In September and October, Ana Monica Formica Chiazza and her husband arrived in Italy for the first time and from Pescara, where a daughter lives, they reached Rome, Venice, Milan and, before Florence, Mombaruzzo (AT), Turin and Genoa.

And the small village of Asti, where they were guests of some relatives, was a particular and important stage of their journey. In fact, Ana Monica’s maternal family is from Mombaruzzo: great-grandmother Teresa Gaggino, great-grandfather Bernardo Chiazza and grandfather Alessandro.

In 1906 Alessandro was the first of the family to leave for Argentina and his great-grandmother Teresa in 1935 the last to leave to join her children, all of whom were already living there.

Alessandro Chiazza embarked in Genoa on October 10, 1906 and the “stop” in Genoa (followed by Italea Liguria) will be on the same day, 116 years later, seeing – as Ana Monica told us – the same sea that my grandfather saw when he left his beloved land at the age of 17 and arrived in Argentina to work in the fertile lands, to make the town that welcomed him great and raise a large and beautiful family.
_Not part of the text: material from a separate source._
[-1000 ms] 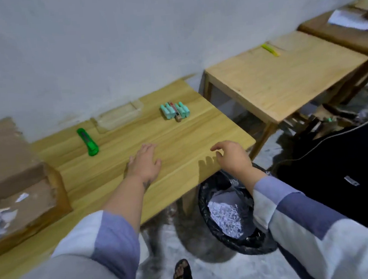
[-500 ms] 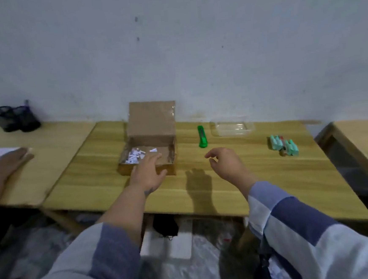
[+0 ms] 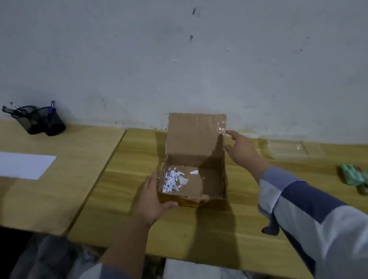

As grandson and great-grandson of Italians, who gave life to Argentina and rest there forever, It’s a great feeling for me to be the first in the Argentine family to achieve this.

In Turin, at Palazzo Taparelli D’Azeglio, home of the Centro Studi Altreitalie, Ana Monica donated some of her family’s documents to the Museum of Emigration in Frossasco (TO): the passports of her grandfather Alessandro from 1906 and her great-grandmother Teresa from 1935 and the Personal Booklet of the Italian Army of her great-grandfather Bernardo from 1880.

It was a warm and intense meeting and moment: Alessandro and Teresa were never able to return to their homeland – said Ana Monica – but it is an honor for their grandchildren and great-grandchildren that these documents, a treasure we love very much, have returned to Italy and are part of the Museum.

The simple gesture of handing over these three booklets was actually an important moment of connection between past and present. Papers and documents that remind us of names, hand down and tell stories of lives and hopes and, guarded, become a common heritage.